— Exercise —
Among the entries that follow, find the lines containing the string "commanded" and copy them.

— Records excerpted from a collection —
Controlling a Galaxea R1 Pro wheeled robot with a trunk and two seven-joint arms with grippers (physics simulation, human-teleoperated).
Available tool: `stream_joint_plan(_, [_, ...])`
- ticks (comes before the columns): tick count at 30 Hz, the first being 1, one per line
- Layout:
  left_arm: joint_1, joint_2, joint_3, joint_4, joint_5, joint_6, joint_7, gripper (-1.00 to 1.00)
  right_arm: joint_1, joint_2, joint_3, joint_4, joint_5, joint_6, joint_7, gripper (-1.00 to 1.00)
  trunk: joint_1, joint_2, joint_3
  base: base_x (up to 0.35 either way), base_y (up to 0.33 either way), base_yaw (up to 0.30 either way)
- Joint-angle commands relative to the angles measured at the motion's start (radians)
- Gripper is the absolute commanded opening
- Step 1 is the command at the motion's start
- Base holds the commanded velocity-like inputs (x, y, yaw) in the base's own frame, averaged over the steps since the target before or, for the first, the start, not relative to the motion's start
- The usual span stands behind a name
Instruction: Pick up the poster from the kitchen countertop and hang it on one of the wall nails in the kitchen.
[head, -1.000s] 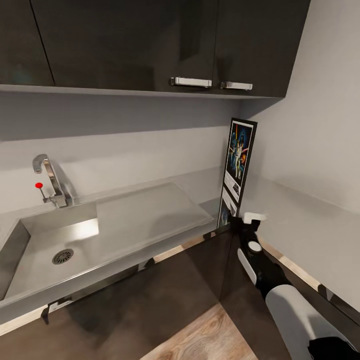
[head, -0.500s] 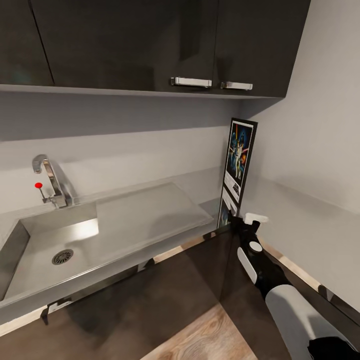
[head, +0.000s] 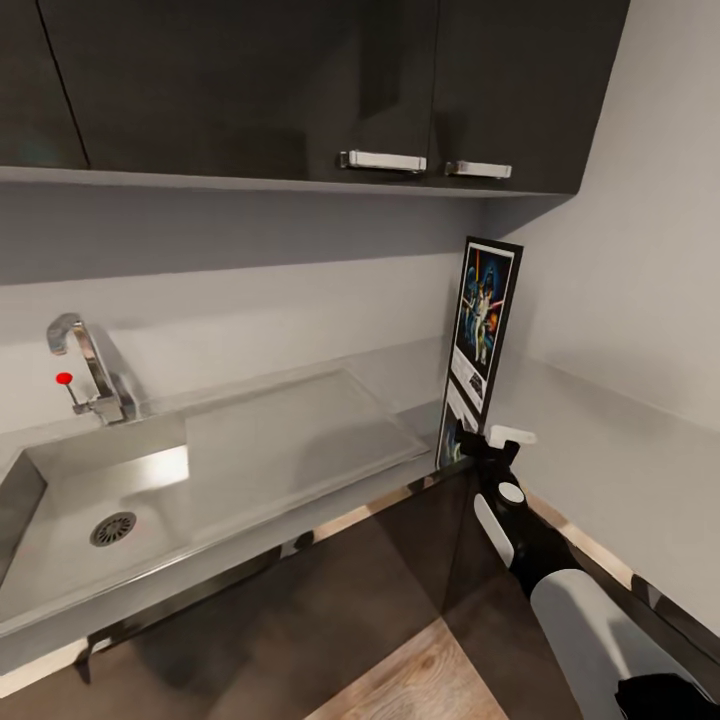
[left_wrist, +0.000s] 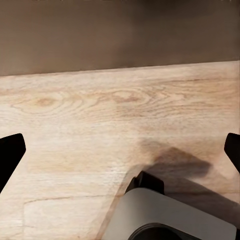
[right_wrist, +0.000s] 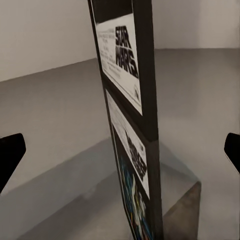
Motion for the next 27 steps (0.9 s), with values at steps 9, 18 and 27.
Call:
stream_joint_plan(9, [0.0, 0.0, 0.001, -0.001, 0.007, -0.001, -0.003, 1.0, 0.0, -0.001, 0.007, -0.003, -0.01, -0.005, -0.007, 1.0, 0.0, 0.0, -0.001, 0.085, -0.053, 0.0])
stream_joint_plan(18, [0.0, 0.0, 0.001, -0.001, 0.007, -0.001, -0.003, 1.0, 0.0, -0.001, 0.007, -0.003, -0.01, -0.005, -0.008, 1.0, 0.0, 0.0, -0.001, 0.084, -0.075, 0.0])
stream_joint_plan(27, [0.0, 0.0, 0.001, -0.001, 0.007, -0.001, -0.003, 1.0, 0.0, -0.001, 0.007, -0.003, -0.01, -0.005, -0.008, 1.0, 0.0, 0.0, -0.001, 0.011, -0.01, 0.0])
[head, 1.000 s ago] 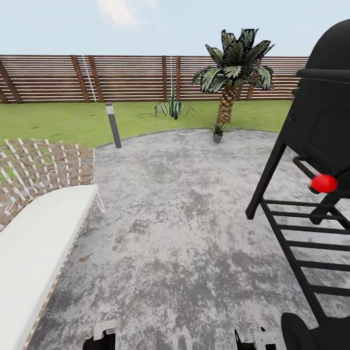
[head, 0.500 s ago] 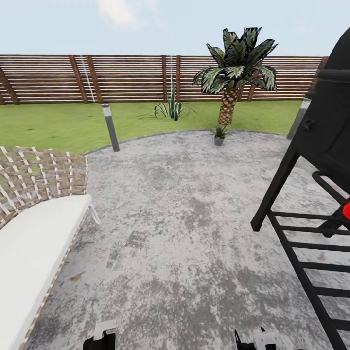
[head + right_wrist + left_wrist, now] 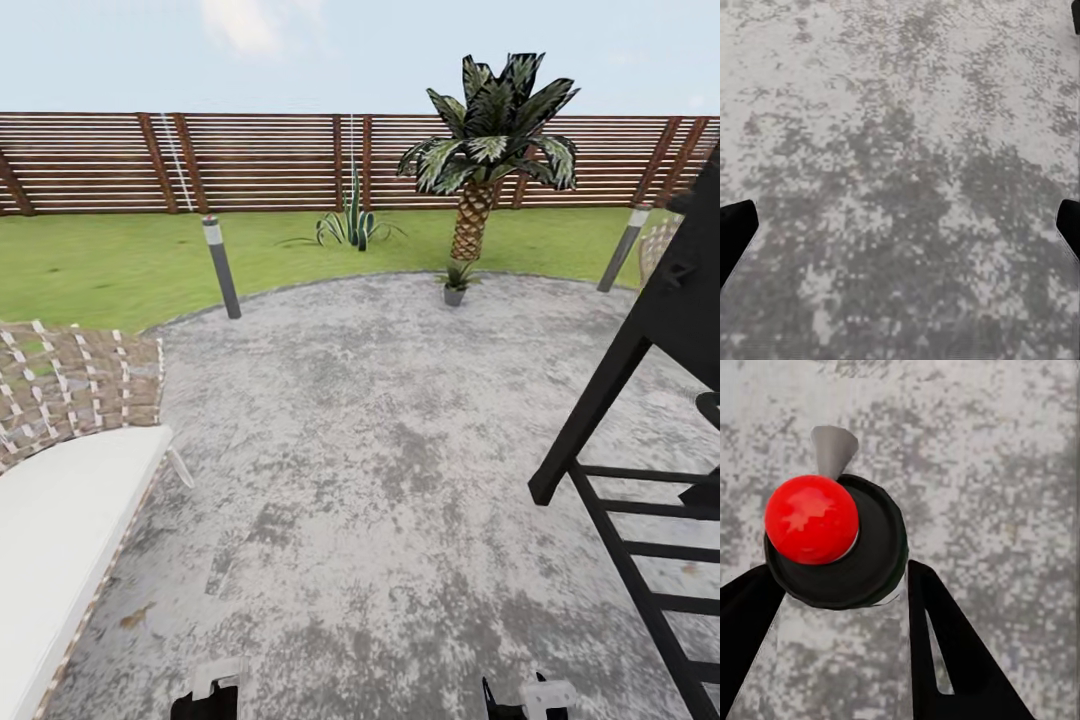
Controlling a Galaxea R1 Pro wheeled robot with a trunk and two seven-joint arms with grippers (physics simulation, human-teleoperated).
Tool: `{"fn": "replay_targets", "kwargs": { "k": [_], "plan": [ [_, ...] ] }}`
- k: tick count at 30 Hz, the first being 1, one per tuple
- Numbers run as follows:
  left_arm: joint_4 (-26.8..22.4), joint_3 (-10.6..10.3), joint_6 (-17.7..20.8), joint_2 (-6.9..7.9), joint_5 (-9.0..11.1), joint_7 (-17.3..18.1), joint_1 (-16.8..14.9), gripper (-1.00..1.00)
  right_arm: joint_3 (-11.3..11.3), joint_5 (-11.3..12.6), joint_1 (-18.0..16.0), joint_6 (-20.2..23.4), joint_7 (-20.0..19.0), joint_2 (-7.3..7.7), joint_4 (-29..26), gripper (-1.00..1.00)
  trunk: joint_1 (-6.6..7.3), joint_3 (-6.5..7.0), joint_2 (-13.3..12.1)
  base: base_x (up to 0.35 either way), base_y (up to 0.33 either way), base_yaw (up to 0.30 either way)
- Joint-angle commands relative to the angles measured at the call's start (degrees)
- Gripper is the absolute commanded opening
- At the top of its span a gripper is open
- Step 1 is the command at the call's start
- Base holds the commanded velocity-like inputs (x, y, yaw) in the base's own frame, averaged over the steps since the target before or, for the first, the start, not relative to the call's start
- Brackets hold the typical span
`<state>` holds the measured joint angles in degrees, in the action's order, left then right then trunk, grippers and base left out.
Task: Pick up the pesticide atomizer in the garden and spray insectifuge to fully cover both potted plants in the garden.
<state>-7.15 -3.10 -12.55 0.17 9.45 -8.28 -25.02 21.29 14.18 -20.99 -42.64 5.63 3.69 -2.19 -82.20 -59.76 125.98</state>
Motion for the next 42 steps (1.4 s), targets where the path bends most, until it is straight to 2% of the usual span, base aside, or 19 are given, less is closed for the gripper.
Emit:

— Answer to the problem —
- Gripper is the absolute commanded opening
- Base holds the commanded velocity-like inputs (x, y, yaw) in the base's own frame, averaged over the steps since the target before or, for the first, the start, not relative to the motion's start
- Gripper is the absolute commanded opening
- Base holds the commanded velocity-like inputs (x, y, yaw) in the base's own frame, averaged over the steps since the target before or, for the first, the start, not relative to the call's start

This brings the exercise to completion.